When I was a little boy, my great-grandma told me something I could not understand. She was 85 at the time. She said she felt like a child in an older person’s body. This idea was too deep for me at the time, as I really just wanted another cookie. But now I understand it intimately. Although I am not quite 85, I now know what it is like to feel like a child in an older person’s body. It is like the mirror is lying to me.
I know I am no longer physically a child, but like my great-grandma, I still feel like one at a deep level. I too feel like I’m 6. I don’t completely understand this, although I suspect it has something to do with our eternal nature. However, I have learned that by embracing this inner child, I can better remain mindful throughout the day without questioning it.
Innocence and Self-Love
I can not love my neighbor as myself if I do not love myself. I can’t give what I don’t have. And I can’t love God, who I can’t see if I don’t love my neighbor who I can see. So it all starts with me loving myself, which is possible because He first loved us. If God loves us like a child, we can rest in that love and be secure. Then we can love Him better by loving others.
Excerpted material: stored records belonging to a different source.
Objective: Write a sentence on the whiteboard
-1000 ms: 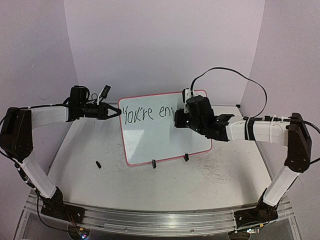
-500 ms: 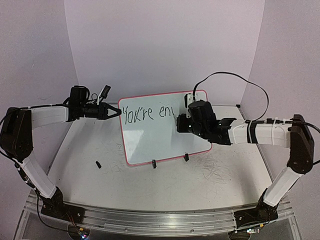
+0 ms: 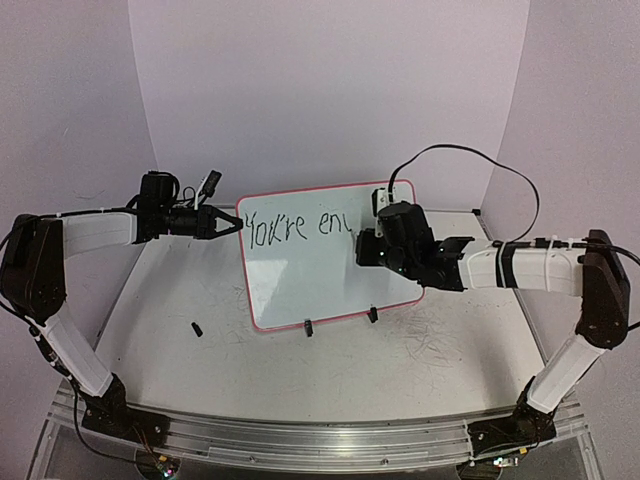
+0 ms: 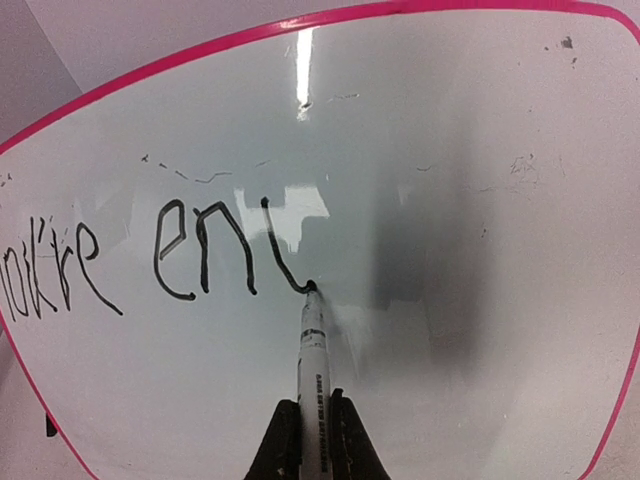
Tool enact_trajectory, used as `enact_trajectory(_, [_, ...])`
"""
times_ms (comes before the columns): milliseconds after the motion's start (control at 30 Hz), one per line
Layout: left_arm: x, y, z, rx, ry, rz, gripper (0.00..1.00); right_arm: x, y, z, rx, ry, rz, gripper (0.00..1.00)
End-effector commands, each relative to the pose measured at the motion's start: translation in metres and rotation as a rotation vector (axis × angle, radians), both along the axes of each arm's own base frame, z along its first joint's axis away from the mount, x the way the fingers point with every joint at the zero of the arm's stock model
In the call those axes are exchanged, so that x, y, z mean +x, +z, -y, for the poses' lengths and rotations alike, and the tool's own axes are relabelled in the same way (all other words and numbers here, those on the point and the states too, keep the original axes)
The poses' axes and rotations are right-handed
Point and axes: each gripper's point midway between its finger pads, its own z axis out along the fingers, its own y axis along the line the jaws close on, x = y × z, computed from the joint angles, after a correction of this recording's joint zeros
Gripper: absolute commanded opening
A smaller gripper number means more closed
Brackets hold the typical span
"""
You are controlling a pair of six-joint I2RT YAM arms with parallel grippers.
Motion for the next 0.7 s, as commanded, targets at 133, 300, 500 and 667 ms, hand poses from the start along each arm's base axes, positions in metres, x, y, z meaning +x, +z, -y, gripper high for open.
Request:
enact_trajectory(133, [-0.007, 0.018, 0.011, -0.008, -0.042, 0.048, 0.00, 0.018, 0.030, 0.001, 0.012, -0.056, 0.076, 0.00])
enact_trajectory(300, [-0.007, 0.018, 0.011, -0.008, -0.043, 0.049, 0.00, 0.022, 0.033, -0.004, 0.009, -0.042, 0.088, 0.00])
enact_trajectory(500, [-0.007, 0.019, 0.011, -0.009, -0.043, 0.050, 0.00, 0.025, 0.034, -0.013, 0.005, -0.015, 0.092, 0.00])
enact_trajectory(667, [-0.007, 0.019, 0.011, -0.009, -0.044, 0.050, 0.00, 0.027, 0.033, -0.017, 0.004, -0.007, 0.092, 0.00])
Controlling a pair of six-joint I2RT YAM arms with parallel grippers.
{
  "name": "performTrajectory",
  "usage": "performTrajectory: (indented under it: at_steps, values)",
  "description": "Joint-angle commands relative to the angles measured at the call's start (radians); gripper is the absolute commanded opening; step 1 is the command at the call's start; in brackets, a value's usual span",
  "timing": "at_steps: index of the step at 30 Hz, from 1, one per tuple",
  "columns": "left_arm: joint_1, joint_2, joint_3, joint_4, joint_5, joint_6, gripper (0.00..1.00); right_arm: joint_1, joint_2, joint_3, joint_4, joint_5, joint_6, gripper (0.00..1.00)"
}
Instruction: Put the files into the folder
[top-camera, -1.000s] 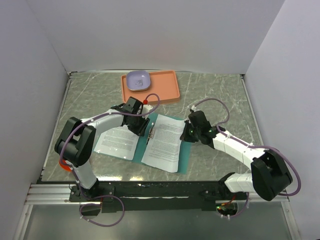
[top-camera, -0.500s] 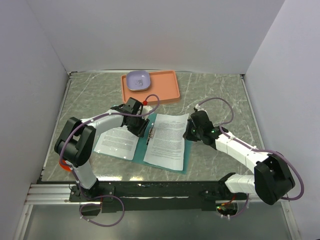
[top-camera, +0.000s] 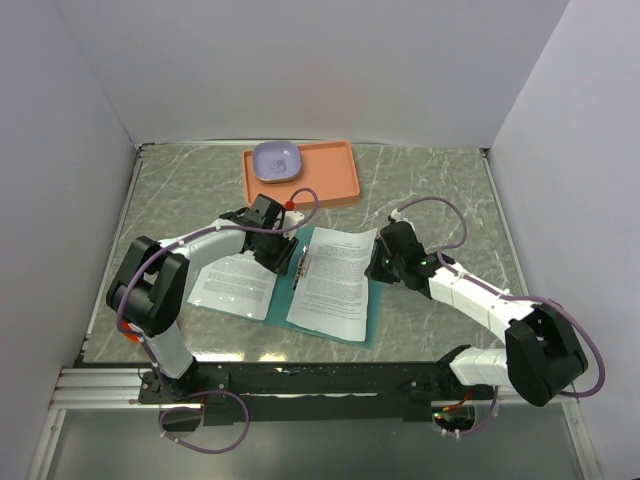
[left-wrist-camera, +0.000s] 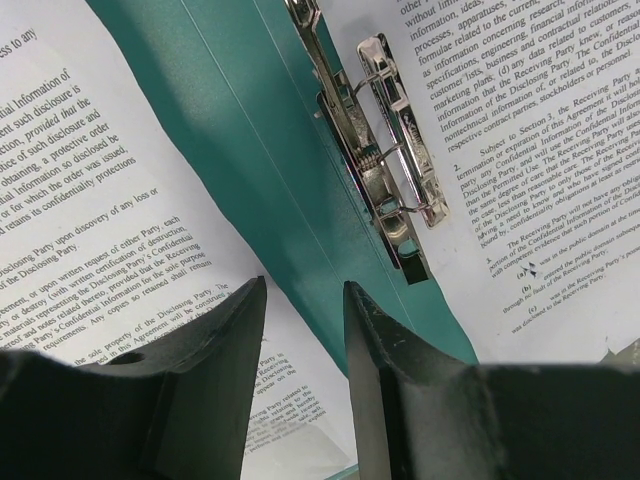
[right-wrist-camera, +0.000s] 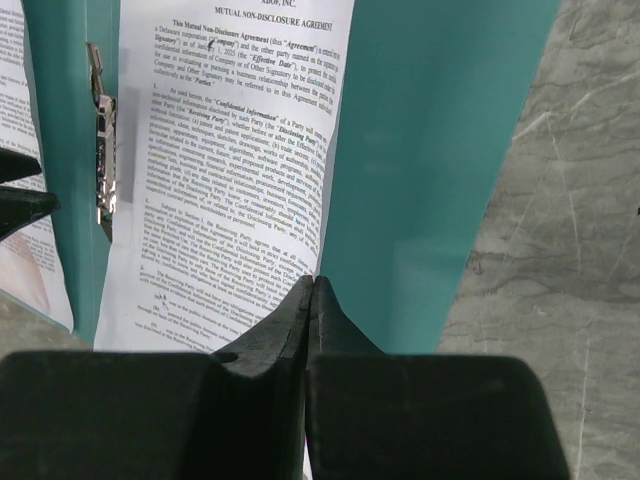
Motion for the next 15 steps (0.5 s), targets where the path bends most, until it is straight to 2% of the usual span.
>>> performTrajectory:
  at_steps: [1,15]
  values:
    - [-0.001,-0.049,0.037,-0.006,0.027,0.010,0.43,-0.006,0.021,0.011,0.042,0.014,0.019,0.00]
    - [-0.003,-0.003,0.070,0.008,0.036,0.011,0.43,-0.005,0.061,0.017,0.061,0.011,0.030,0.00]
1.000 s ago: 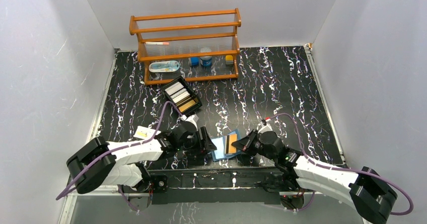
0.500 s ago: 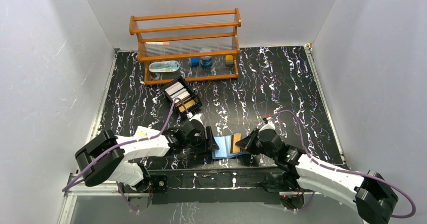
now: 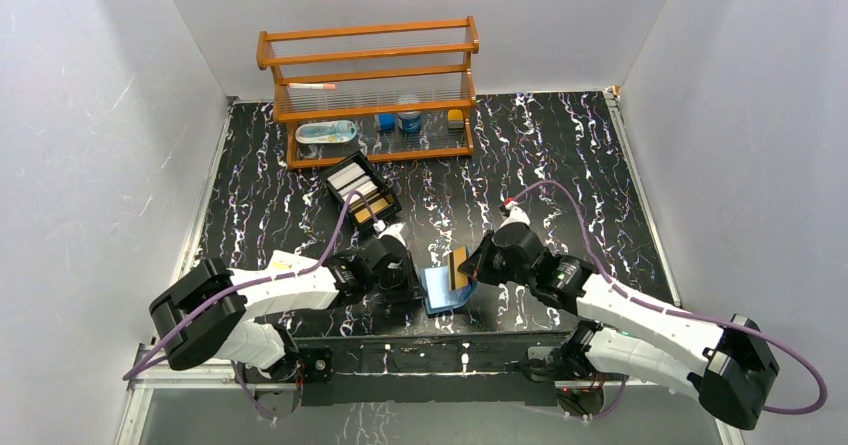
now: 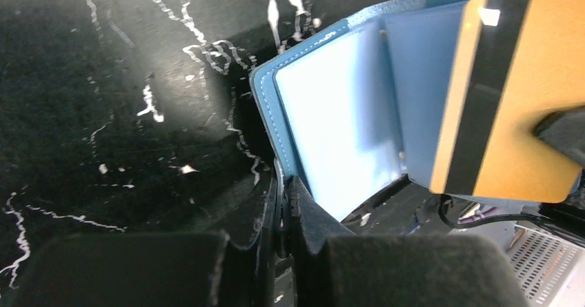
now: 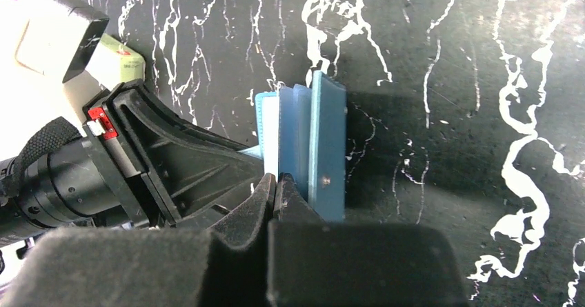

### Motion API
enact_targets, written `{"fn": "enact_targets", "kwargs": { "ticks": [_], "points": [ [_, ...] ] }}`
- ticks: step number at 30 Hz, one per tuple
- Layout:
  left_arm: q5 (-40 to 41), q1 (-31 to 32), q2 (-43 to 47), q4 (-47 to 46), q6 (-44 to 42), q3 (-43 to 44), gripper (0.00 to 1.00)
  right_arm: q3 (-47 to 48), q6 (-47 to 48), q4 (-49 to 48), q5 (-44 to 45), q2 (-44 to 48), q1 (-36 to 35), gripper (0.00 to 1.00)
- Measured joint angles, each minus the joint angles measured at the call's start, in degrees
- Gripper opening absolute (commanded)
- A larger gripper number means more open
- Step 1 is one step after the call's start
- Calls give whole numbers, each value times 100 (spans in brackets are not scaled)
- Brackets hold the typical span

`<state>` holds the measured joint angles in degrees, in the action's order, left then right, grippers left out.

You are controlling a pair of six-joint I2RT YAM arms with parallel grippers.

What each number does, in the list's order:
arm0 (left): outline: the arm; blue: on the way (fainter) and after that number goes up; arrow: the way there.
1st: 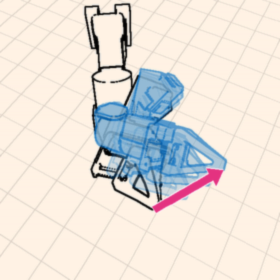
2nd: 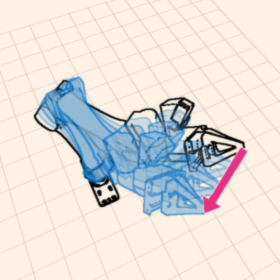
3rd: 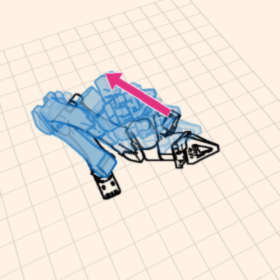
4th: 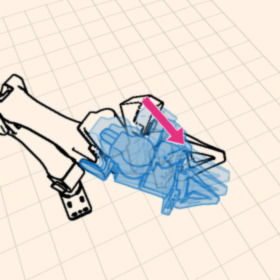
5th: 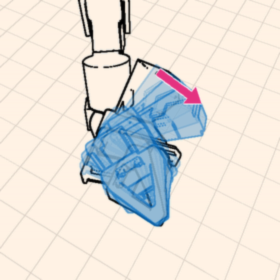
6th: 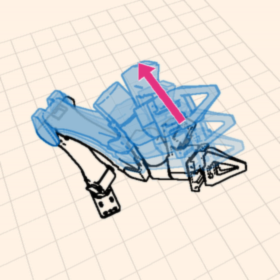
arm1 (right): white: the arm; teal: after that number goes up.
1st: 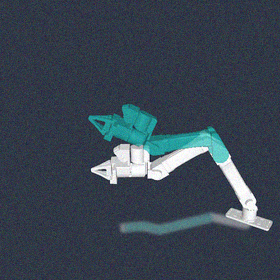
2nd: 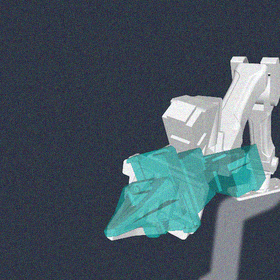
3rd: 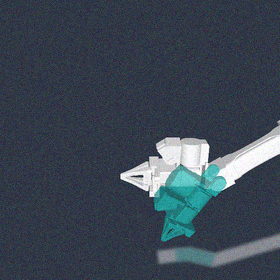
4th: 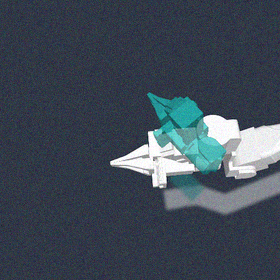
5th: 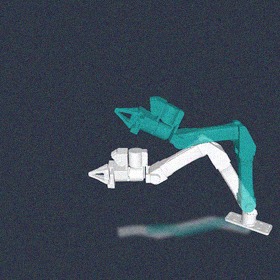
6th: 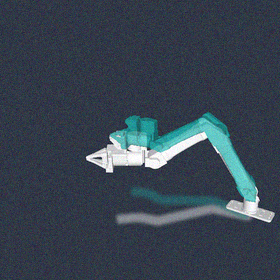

Loving myself as God loves me, means loving and seeing myself as a child. I don’t need to put on a show and present an image. I can just be myself in Him. Since his love is unconditional, He loves me just like I am. Peace does not come from our efforts to get to God; it comes by resting, with childlike innocence, in the God that is already there. And peace equals mindfulness.
Innocence and Loving Others
If we love yourselves in the proper light, we will be able to love others too. To the degree that we have allowed Jesus to love us, to the degree that we vulnerably and humbly rest in His care, this will be the degree to which we can love others. The degree to which we are judgmental and fearful will be the degree to which we fail to love others. Loving others just as they are, unconditionally, encourages mindfulness. He covers us with peace as we cover others with peace.
If I see myself more as a child and less an adult, I can be more graceful and loving. I can also love others better and more easily extend the benefit of the doubt because I can see them as children too. This will also help us love and forgive our neighbor better. Our society has lost much of its innocence today. It is sad. In our haste to grow up, we have grown down. I think we need more Dr. Seuss and less Doctor Phil.
Innocence and Wonder
Growing up is learning the art of dispensing with childishness while retaining and celebrating childlikeness. Combining adult-like awareness and responsibility with childlike innocence.
“There’s a huge difference between being childlike and being childish. When we embrace joy and look at the world with fresh eyes we’re being childlike. When we demand instant gratification and a guarantee that everything will be ok, we’re only being childish.”
Seth Godin
I can let go of my need to control everything and leave it to God. This brings essential freedom, which allows me to see more magic and wonder in the world around me. I think this is why Jesus says you must be born again. I do not believe he meant for this to be taken as a one time experience, but rather something we do every day. That we daily assume a childlike innocence and trust in God who knows every sparrow that falls to the ground.
Letting go of our demand to control things that we can’t opens us to wonder again. We can see the world anew as a child. “See the world through the eyes of your inner child. The eyes that sparkle in awe and amazement as they see love, magic and mystery in the most ordinary things.” Henna Sohail This also contributes to mindfulness and peace.
Innocence and Mindfulness
At its deepest level, mindfulness is peacefulness. At its best, it is the peace that passeth understanding. It is blissful and liberating. And in meaningful ways, innocence provides the tunnel into Peace’s chamber. In childlikeness, we can, can cease striving and rest in our knowledge of God. Psalm 46:10
By seeing and loving ourselves, we can embrace God’s love and care in simplicity as children. By viewing and loving our neighbors as children also; we can cleanse ourselves from the judgment and fear that tarnishes our love and corrodes our communities. Finally, innocence allows us to see this world, the simple and complex alike, with fresh, magical wonder.
Maybe, as more of us actively practice loving ourselves, each other, and this beautiful life He has given us to live, we can contribute to restoring some of the innocence our community has lost. Perhaps, in our stillness, God will be exalted among the nations and will be exalted in the earth.